Courts, banks and Centrelink are being used as a web of systems to perpetrate financial abuse, with experts calling for meaningful reforms to protect victims.
An estimated one in six women and one in 13 men experience financial abuse by a partner, according to the Australian Bureau of Statistics.
This form of abuse can include making a partner liable for a debt they did not accrue, withholding funds such as child support, accessing superannuation early, making a partner a company director without their knowledge or falsifying tax returns.
Swinburne University researchers analysed submissions to a 2023 parliamentary inquiry by people who had experienced intimate partner financial abuse.
Perpetrators continued to be afforded privacy in their handling of personal finances while victim-survivors were often left with public debts, research author Kay Cook said.
"Private systems of financial wealth, like banking institutions, private businesses, superannuation and trust accounts give perpetrators of financial abuse opportunities to extract financial benefits and inflict financial harms on victim-survivors," she said.
Researchers also found auxiliaries such as bank managers, personal tax accountants and family lawyers opened the door to continued financial abuse, as they could inadvertently facilitate a perpetrator through legal pathways and continued client services.
Meanwhile, victim-survivors often experienced the consequences of the financial harms for years to come.
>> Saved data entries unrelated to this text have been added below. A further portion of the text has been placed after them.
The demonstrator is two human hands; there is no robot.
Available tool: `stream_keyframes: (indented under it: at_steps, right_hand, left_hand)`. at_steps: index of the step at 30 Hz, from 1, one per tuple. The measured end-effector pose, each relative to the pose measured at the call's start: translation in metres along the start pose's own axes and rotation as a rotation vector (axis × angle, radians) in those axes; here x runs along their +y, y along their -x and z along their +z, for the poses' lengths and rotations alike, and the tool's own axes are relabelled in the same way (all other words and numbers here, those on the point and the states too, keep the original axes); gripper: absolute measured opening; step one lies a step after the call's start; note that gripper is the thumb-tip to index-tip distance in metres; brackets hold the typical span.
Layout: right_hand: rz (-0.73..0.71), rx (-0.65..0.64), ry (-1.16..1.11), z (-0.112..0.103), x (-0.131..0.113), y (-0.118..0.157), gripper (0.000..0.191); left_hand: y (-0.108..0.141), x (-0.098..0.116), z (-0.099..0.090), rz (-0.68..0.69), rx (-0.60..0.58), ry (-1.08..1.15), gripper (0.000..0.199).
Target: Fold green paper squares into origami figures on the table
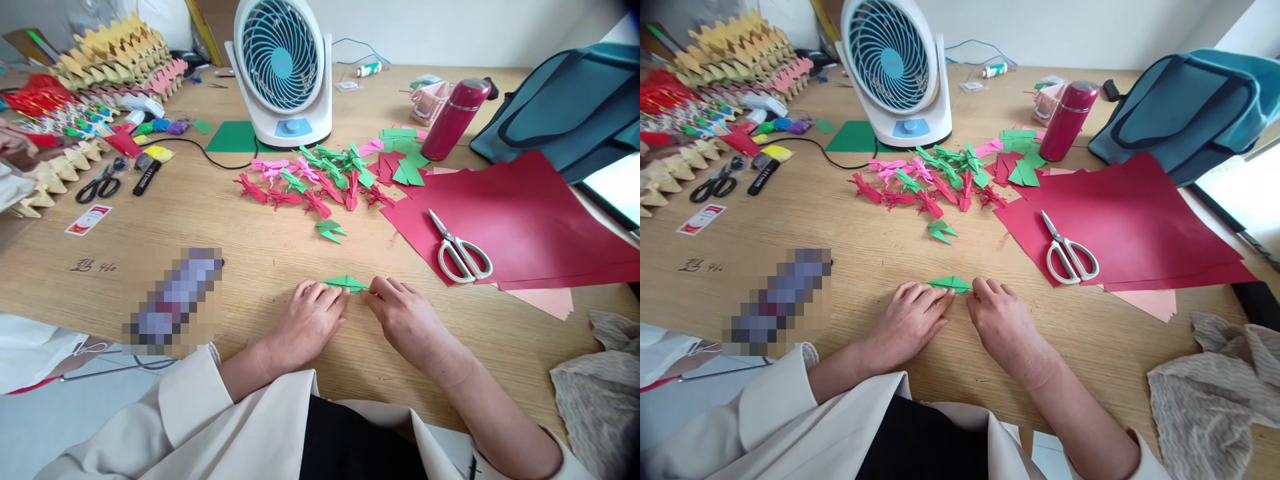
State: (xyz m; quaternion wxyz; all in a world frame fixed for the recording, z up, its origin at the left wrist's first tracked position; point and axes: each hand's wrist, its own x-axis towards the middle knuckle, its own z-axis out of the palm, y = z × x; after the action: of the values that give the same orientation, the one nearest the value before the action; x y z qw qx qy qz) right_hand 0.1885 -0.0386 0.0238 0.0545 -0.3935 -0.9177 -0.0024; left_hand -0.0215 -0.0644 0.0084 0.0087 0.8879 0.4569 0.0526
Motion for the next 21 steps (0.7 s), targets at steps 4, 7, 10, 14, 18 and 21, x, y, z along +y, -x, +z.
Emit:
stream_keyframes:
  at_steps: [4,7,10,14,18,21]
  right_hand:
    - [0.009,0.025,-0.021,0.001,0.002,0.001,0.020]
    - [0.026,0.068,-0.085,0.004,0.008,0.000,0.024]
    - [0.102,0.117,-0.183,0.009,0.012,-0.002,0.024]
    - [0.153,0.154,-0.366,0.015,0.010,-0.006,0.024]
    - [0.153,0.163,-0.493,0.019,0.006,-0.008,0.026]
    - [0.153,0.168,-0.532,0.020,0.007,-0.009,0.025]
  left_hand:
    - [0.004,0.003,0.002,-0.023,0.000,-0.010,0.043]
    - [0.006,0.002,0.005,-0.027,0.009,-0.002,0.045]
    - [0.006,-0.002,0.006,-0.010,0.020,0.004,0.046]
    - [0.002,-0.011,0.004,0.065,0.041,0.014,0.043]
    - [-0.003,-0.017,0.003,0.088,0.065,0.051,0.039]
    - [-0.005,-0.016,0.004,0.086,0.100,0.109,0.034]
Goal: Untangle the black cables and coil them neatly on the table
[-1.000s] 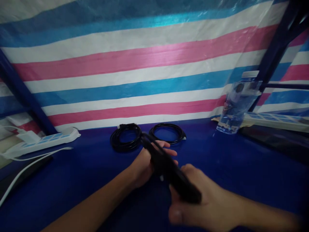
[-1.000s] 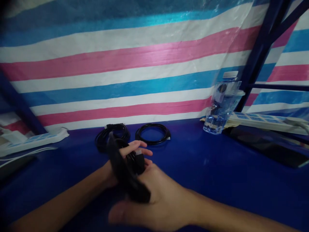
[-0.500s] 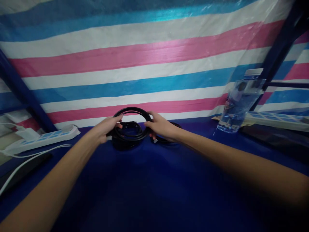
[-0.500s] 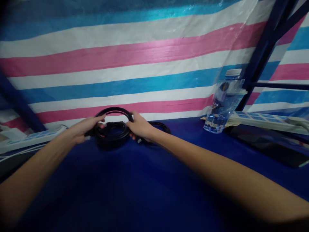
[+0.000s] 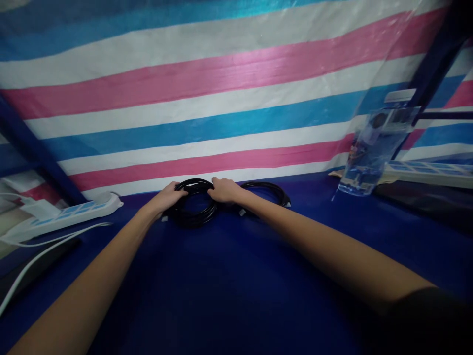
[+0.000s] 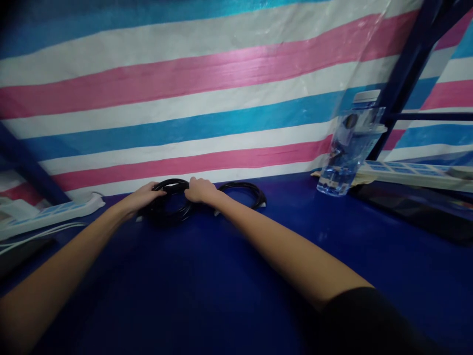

"Victims' financial resources are diminished, safe housing is compromised and they are bound to public systems and public debts, through Centrelink child support, the Australian Taxation Office and the family courts," Professor Cook said.
The Albanese government has pledged to crack down on perpetrators weaponising financial systems, proposing law reform in the superannuation, tax and social security systems to stop them being weaponised against survivors.
But experts say the family law system must also be examined as it is consistently used to inflict financial abuse after separation.
Perpetrators had embarked on an "insidious weaponisation" of the family law system, Southern Cross University academic Georgina Dimopoulos said.
"The family courts are enabling financial abuse through the misuse of court processes, victim-survivors not being able to afford legal representation and perpetrators draining victim-survivors' financial resources through prolonged litigation," she said.